Project 2: Local Feature Matching

Feature matching of Mount Rushmore

In this project I have written a local matching algorithm using simplied version of the famous SIFT pipeline. It is intended to work for instance-level matching -- multiple views of the same physical scene. My algorithm includes 3 major steps:

  1. Interest point detection
  2. Local feature description
  3. Feature Matching

Let's go through through each step:


1. Interest Point Detection

  1. I apply gaussian filter over the image. The more the smoothing factor, finer the interest points we will get
  2. Then I calulcate image gradient and apply gaussian operator over it to find second moment matrix as per Harris Corner Detection algorithm
  3. Then I threshold the response matrix and apply non-maximal suppression to avoid getting blobs of inerest points that are closeby. I also ignore the interest points that are situated in the boundary regions make feature descriptors more robust

2. Local Feature description

  1. I have implemented local feature descriptors based on SIFT
  2. The feature descriptor I finally came up with contains 128 elements coming from 16x16 patch centered around the interest point
  3. Then I have normalized, clamped to 0.2 and then normalized again the 128 length feature vector

3. Feature Matching

  1. I have euclidean distance as measure of feature similarity
  2. Then I have used the Nearest Neighbour Distance Ratio as best matching feature criteria
  3. Then I decide the threshold based on minimum of having either 105 candidates or highest ratio being selected of 0.8

Results

Default localmax window: 12x12

  1. Notre Dame(localmax window 8x8): Good Matches = 99, Bad Matches = 6, Accuracy = 94.29%
  2. Notre Dame: Good Matches = 96, Bad Matches = 9, Accuracy = 91.43%
  3. Mount Rushmore: Good Matches = 103, Bad Matches = 2, Accuracy = 98.10%
  4. Episcopal Gaudi: Good Matches = 2, Bad Matches = 103, Accuracy = 1.90%

As we can see the whole algorithm performed pretty well on NotreDame and Mount Rushmore. But failed miserably on Gaudi. This is mostly due to scaling invariance missing from Harris corner detection method.






Extra Credits

Interest point detection


1. Adaptive Non-Maximum Suppression

I have implemented an adaptive version of non-maximum suppression to decide dynamically for the threshold. I basically look for 1500 points to reach and keep changing my threshold until I have so many required points. The code is uncommented and can be found in the lower section of get_interest_points.m.

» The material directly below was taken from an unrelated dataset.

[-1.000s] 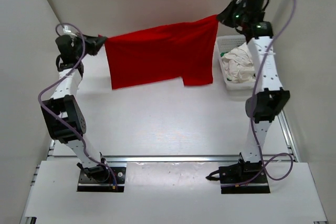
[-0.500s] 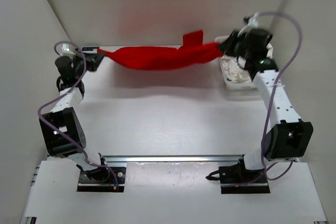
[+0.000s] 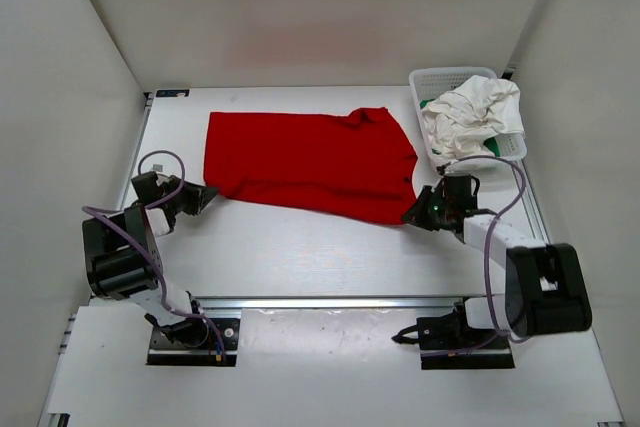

2. Experiment with neighbourhood size in non-max supression

Although local window size at 8 achieved max result for NotreDame but it declined a bit for others. so, I would chose 12 as my default size for better average results


  1. Neighbor size 4: Good Matches = 89, Bad Matches = 16, Accuracy = 84.76%
  2. Neighbor size 8: Good Matches = 99, Bad Matches = 6, Accuracy = 94.29%
  3. Neighbor size 16: Good Matches = 96, Bad Matches = 9, Accuracy = 91.43%
  4. Neighbor size 4: Good Matches = 86, Bad Matches = 19, Accuracy = 81.90%

From left to right, then top to bottom: Width: 4, 8 | 12, 16


Local feature descriptor


1. Feature descriptor clamping and normalization

As we can see from below(these stats are for NotreDame), simply normalizing didn't really change the results much, but normalizing, clamping and normalizing again definitely improved the results

  1. No changes: Good Matches = 90, Bad Matches = 15, Accuracy = 85.71%
  2. Just Normalize: Good Matches = 89, Bad Matches = 16, Accuracy = 84.76%
  3. Normalize, clamp at 0.2, normalize: Good Matches = 96, Bad Matches = 9, Accuracy = 91.43%


2. Feature width for feature descriptor

What I found is pretty much in line with different papers citing results on the basis of SIFT descriptor width. As we can see it peaks around 16 and then slowly starts degrading. I also tried at 64 and we can see it drops suddenly due to localization being lost.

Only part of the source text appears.